The Federal Reserve’s latest Senior Loan Officer Opinion Survey on Bank Lending Practices addresses changes in the standards and terms on, and demand for, bank loans to businesses and households. The lending data show a tightening of standards across all purposes , but sufficient demand-strength for gains in residential real estate.
For the third quarter, significant net shares of banks reported having tightened standards for commercial and industrial (C&I) loans to large, middle-market, and small firms. Meanwhile, they also continued enforcement of interest rate floors, which began in the second quarter. A significant net share of banks reported weaker demand for C&I loans to firms of all sizes during the third quarter.
In commercial real estate (CRE) lending, which includes multifamily residential real estate lending, financing construction and land development, and lending on nonfarm, nonresidential properties, a significant net share of banks reported a tightening of standards and a weaker demand.

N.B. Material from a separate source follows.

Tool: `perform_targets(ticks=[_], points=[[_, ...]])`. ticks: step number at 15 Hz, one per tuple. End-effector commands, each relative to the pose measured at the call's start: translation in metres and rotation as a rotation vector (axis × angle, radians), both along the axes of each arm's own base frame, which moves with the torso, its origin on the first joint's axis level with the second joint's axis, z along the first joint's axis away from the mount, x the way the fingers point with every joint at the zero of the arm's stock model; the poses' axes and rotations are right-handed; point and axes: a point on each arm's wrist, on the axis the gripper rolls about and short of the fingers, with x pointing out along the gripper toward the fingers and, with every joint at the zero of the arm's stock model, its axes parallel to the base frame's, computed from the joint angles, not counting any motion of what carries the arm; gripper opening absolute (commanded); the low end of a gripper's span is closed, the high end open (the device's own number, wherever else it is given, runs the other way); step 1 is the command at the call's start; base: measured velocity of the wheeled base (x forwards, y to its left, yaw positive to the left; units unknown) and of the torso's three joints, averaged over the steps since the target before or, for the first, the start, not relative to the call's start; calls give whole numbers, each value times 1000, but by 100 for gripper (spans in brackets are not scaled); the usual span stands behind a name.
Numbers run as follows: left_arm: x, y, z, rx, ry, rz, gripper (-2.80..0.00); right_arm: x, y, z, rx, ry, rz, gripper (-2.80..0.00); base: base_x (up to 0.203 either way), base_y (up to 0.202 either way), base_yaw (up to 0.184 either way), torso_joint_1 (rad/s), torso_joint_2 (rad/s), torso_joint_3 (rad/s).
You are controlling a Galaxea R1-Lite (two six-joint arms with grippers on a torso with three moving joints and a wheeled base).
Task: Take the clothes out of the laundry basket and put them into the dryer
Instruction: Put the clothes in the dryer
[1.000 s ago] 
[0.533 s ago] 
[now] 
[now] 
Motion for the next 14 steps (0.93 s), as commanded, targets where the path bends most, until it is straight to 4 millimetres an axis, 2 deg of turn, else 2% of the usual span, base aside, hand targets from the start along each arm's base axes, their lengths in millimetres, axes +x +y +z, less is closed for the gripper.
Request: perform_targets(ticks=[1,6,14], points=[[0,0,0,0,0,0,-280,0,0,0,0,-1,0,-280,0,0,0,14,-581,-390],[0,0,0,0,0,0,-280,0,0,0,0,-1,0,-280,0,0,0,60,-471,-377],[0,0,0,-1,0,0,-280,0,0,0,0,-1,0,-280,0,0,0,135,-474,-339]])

As a sure sign of the times, the only category that strengthened in Q3 2020 was residential real estate lending, in both the supply and demand sides. On the supply-side, only a moderate net share of banks (13.6%) reported a tightening of standards in residential real estate lending, which was significantly less tightening than the previous quarter’s reading. For three residential loan categories of interest, GSE-eligible mortgages, QM jumbo loans, and non-QM jumbo loans, significant, positive net shares of banks (63%, 45%, and 39%, respectively) reported stronger demand. These reported demands were even stronger than the previous quarter.

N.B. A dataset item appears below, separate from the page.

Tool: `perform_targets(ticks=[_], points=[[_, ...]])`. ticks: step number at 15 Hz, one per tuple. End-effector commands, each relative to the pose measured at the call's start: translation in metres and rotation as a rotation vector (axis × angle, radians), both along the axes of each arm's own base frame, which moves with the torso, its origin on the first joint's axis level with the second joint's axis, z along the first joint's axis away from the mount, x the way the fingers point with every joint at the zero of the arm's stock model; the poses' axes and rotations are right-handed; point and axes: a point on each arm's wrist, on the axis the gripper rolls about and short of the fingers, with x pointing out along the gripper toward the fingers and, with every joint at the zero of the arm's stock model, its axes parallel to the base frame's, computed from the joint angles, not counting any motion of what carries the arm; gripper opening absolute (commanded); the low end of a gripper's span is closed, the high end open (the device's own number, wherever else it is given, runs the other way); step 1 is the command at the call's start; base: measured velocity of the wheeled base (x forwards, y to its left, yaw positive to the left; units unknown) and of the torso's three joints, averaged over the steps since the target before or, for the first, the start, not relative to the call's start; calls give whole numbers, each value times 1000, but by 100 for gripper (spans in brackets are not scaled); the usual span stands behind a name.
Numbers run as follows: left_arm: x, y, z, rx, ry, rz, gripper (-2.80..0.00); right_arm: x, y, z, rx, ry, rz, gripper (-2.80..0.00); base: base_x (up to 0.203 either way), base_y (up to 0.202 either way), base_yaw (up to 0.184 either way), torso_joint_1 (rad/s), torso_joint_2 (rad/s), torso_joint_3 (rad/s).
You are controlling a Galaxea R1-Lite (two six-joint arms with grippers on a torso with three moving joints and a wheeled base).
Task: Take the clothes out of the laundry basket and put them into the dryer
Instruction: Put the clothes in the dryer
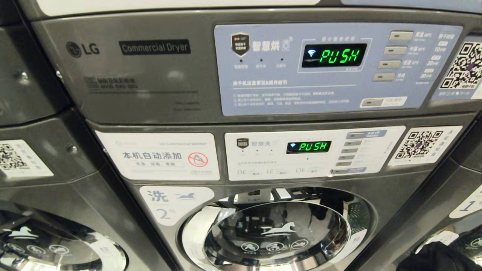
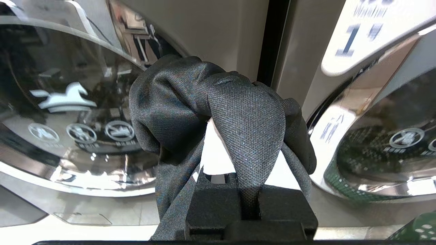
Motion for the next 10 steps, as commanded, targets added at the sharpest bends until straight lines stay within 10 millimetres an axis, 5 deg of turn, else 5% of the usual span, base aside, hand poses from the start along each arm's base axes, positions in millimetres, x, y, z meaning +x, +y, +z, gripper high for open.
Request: perform_targets(ticks=[1,10], points=[[0,0,0,-1,-1,0,-280,0,0,0,0,-1,0,-280,0,0,0,170,-489,-323],[0,0,0,1,0,0,-280,0,0,0,6,-1,0,-280,0,0,0,203,-525,-322]])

Finally, the current edition of the Senior Loan Officer Opinion Survey included a special set of questions regarding bank practices in the third quarter with respect to forbearance, as many businesses and households experienced financial hardship as a result of the COVID-19-wrought slump. In the C&I loan category, four large banks and one other bank reported that their fractions of loans to large and middle-market firmed that were in forbearance were greater than 10% but less than 20%. In contrast, 43 banks, making up 64.2% of all banks surveyed, reported that 5% or less loans were in forbearance. Additionally, over 50% of the C&I loans in forbearance had terms of payment deferral, while lesser fractions experienced lower interest rates, maturity extensions, and principal reduction. Similar frequencies had been reported by banks on CRE and RRE loans.